» Work to be completed:
Nothing after the line containing "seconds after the" belongs in the answer; write out exactly every line from the start of the material up to it, including it.

.....

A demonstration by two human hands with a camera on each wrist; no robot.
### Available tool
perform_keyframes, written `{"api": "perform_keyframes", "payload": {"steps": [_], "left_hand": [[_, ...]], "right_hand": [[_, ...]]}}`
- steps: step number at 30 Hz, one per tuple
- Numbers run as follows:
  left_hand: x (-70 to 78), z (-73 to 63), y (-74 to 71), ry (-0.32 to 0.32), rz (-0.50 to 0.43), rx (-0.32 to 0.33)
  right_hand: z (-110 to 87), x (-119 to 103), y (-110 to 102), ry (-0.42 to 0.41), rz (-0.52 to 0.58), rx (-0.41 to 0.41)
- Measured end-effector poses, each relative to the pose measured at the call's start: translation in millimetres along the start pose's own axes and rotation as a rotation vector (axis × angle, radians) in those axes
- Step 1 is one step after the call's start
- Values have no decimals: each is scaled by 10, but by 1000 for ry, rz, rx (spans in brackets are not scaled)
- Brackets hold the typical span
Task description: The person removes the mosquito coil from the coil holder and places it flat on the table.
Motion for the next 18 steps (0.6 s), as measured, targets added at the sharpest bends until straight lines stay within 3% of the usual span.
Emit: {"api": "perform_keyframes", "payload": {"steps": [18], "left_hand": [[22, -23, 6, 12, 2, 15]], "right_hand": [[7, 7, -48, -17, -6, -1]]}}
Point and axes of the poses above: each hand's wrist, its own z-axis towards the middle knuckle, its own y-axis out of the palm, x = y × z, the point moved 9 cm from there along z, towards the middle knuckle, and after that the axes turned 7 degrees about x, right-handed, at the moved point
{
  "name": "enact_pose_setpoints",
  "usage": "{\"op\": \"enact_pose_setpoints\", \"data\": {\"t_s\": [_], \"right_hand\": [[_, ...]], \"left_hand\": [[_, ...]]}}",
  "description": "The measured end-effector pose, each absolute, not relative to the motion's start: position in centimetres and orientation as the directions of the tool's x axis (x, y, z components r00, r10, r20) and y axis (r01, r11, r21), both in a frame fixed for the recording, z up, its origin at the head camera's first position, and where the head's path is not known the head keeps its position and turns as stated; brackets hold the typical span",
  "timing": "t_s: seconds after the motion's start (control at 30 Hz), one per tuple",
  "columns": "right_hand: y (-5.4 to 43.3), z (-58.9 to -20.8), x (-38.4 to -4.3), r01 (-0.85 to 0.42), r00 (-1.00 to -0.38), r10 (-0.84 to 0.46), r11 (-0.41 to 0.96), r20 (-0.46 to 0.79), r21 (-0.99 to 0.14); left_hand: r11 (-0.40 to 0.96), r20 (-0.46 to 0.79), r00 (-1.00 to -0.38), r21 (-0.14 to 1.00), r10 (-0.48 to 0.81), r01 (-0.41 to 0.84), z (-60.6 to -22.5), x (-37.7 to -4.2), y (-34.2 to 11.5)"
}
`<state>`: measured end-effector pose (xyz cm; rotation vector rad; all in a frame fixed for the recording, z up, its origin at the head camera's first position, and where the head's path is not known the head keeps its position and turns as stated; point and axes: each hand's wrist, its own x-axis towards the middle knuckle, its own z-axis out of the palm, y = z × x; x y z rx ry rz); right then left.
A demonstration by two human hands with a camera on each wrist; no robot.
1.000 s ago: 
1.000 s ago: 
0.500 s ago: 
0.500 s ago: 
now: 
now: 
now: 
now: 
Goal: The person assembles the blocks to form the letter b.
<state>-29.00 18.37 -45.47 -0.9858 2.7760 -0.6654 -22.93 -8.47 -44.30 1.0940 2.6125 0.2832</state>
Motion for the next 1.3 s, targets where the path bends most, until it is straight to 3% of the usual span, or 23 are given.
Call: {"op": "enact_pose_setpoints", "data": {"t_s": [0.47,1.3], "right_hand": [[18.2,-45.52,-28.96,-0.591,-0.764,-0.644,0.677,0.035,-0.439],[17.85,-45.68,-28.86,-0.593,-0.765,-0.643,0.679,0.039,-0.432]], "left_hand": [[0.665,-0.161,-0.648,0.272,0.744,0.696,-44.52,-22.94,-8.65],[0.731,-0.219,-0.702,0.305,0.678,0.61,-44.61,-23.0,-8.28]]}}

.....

» Response for this exercise:
A demonstration by two human hands with a camera on each wrist; no robot.
### Available tool
perform_keyframes, written `{"api": "perform_keyframes", "payload": {"steps": [_], "left_hand": [[_, ...]], "right_hand": [[_, ...]]}}`
- steps: step number at 30 Hz, one per tuple
- Numbers run as follows:
  left_hand: x (-70 to 78), z (-73 to 63), y (-74 to 71), ry (-0.32 to 0.32), rz (-0.50 to 0.43), rx (-0.32 to 0.33)
  right_hand: z (-110 to 87), x (-119 to 103), y (-110 to 102), ry (-0.42 to 0.41), rz (-0.52 to 0.58), rx (-0.41 to 0.41)
- Measured end-effector poses, each relative to the pose measured at the call's start: translation in millimetres along the start pose's own axes and rotation as a rotation vector (axis × angle, radians) in those axes
- Step 1 is one step after the call's start
- Values have no decimals: each is scaled by 10, but by 1000 for ry, rz, rx (spans in brackets are not scaled)
- Brackets hold the typical span
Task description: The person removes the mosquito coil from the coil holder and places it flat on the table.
Motion for the next 18 steps (0.6 s), as measured, targets added at the sharpest bends until straight lines stay within 3% of the usual span.
Emit: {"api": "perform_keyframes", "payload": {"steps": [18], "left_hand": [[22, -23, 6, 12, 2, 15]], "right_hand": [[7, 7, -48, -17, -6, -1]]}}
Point and axes of the poses above: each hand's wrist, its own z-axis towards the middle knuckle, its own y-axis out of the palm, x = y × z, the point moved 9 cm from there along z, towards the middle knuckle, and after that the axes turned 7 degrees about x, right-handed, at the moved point
{
  "name": "enact_pose_setpoints",
  "usage": "{\"op\": \"enact_pose_setpoints\", \"data\": {\"t_s\": [_], \"right_hand\": [[_, ...]], \"left_hand\": [[_, ...]]}}",
  "description": "The measured end-effector pose, each absolute, not relative to the motion's start: position in centimetres and orientation as the directions of the tool's x axis (x, y, z components r00, r10, r20) and y axis (r01, r11, r21), both in a frame fixed for the recording, z up, its origin at the head camera's first position, and where the head's path is not known the head keeps its position and turns as stated; brackets hold the typical span",
  "timing": "t_s: seconds after the motion's start (control at 30 Hz), one per tuple",

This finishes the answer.